There are two case models, one of which is: companies sell restrictions for the crisis in advance. They decide today that they will be disconnected in the event of a crisis, receive a bonus for this and then hope that this crisis will not occur. It's a good idea, anyway, because it gives you more control over who gets shut down than having lawyers do it.
How does the other model work?
The second model means companies sell gas back to the market from their cheap longer-term contracts. Today, some companies are more likely to use even more gas than usual because cheap gas bought early gives them a competitive advantage. However, from a macroeconomic point of view, it is not a good idea to produce now as if gas were still cheap. So it makes sense to buy the companies out of these contracts - for example with the help of auctions. We should consider and try everything.
What will be the deciding factor?
An important question is whether we can manage to spread the burden so well that it does not trigger a recession and cause no blackouts.

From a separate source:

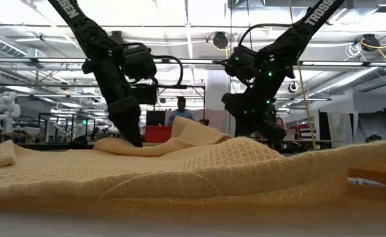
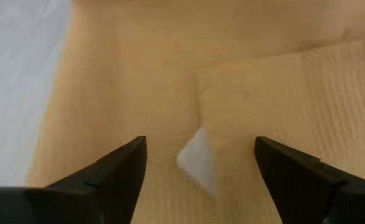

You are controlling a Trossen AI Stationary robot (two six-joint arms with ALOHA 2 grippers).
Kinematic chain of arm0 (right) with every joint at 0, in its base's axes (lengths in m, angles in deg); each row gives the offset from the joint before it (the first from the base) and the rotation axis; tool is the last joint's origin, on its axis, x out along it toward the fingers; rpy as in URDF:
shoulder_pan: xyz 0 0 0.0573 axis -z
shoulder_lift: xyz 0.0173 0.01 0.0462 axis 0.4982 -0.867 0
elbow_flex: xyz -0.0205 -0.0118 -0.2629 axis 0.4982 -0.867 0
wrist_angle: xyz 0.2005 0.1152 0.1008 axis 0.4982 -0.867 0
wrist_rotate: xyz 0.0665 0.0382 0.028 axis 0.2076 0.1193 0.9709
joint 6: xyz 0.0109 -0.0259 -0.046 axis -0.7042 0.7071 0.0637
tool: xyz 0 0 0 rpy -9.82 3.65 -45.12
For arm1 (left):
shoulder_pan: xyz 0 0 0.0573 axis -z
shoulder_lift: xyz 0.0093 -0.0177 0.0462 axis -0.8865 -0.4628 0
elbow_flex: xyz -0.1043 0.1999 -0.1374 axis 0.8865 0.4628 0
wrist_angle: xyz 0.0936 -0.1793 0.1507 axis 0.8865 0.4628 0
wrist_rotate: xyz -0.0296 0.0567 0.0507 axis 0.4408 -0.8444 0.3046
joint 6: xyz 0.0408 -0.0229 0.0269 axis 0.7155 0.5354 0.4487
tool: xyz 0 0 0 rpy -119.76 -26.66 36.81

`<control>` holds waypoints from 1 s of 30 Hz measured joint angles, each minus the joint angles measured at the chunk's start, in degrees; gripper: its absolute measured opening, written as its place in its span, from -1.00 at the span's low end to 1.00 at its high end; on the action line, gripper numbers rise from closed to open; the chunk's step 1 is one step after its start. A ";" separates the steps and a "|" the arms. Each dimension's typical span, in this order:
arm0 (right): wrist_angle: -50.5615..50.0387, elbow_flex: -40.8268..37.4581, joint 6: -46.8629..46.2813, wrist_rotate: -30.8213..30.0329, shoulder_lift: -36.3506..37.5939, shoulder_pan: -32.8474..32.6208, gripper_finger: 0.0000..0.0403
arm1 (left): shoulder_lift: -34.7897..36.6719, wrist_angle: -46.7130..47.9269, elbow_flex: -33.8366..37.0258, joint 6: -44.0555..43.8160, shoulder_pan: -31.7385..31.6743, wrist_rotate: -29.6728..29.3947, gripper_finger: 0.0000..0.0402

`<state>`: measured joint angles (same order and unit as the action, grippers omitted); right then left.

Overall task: Roll towel
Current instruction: Roll the yellow towel

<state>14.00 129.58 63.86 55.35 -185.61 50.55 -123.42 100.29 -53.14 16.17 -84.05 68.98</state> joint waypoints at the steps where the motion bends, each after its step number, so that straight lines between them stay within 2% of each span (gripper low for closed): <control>1: -0.30 0.00 -0.10 -0.92 0.00 -0.23 -1.00 | -0.31 0.08 0.01 1.26 0.27 0.76 0.52; 3: -1.01 0.00 -0.21 -2.73 0.00 -0.75 -1.00 | -0.59 0.00 0.02 4.49 1.14 1.32 0.42; 5: -1.61 0.01 -1.44 -4.49 0.08 -1.28 -1.00 | -0.43 -0.62 0.02 6.25 2.57 -0.79 0.19; 10: -4.93 0.02 -9.11 -6.36 3.37 -2.59 -1.00 | 1.94 -4.14 0.02 7.23 4.67 -8.24 -0.76; 12: -6.39 0.04 -12.89 -6.35 6.29 -3.19 -1.00 | 3.91 -5.20 0.02 5.59 4.82 -8.67 -0.92; 18: -10.75 0.04 -21.26 -6.32 16.74 -4.85 -1.00 | 10.52 -2.91 -0.07 0.37 4.78 -8.18 -0.90; 21: -11.70 0.04 -23.90 -6.28 20.35 -5.61 -1.00 | 10.59 -0.85 -0.05 -1.61 4.28 -4.25 -0.83; 24: -11.69 0.04 -25.74 -6.27 22.91 -6.29 -1.00 | 8.10 -1.02 -0.07 -1.55 4.17 -1.92 -0.62; 30: -11.56 0.07 -26.65 -5.97 24.28 -7.02 -1.00 | 1.57 -1.71 0.02 -1.47 3.48 -3.89 0.04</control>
<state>2.45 129.65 37.21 49.38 -161.32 43.53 -121.85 98.58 -53.11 14.70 -80.57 65.09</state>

If we avoid power outages and if we manage to reduce gas demand in the manufacturing industry, especially where substitutes are available, then industrial production should largely continue in winter.
How confident are you that the challenges of the coming months will be met?
If done well, I think we should pull through. However, the necessary measures must be quick and effective - we have already wasted several months on gas savings in industry, electricity and households - and with every further hesitation a real crisis becomes more likely.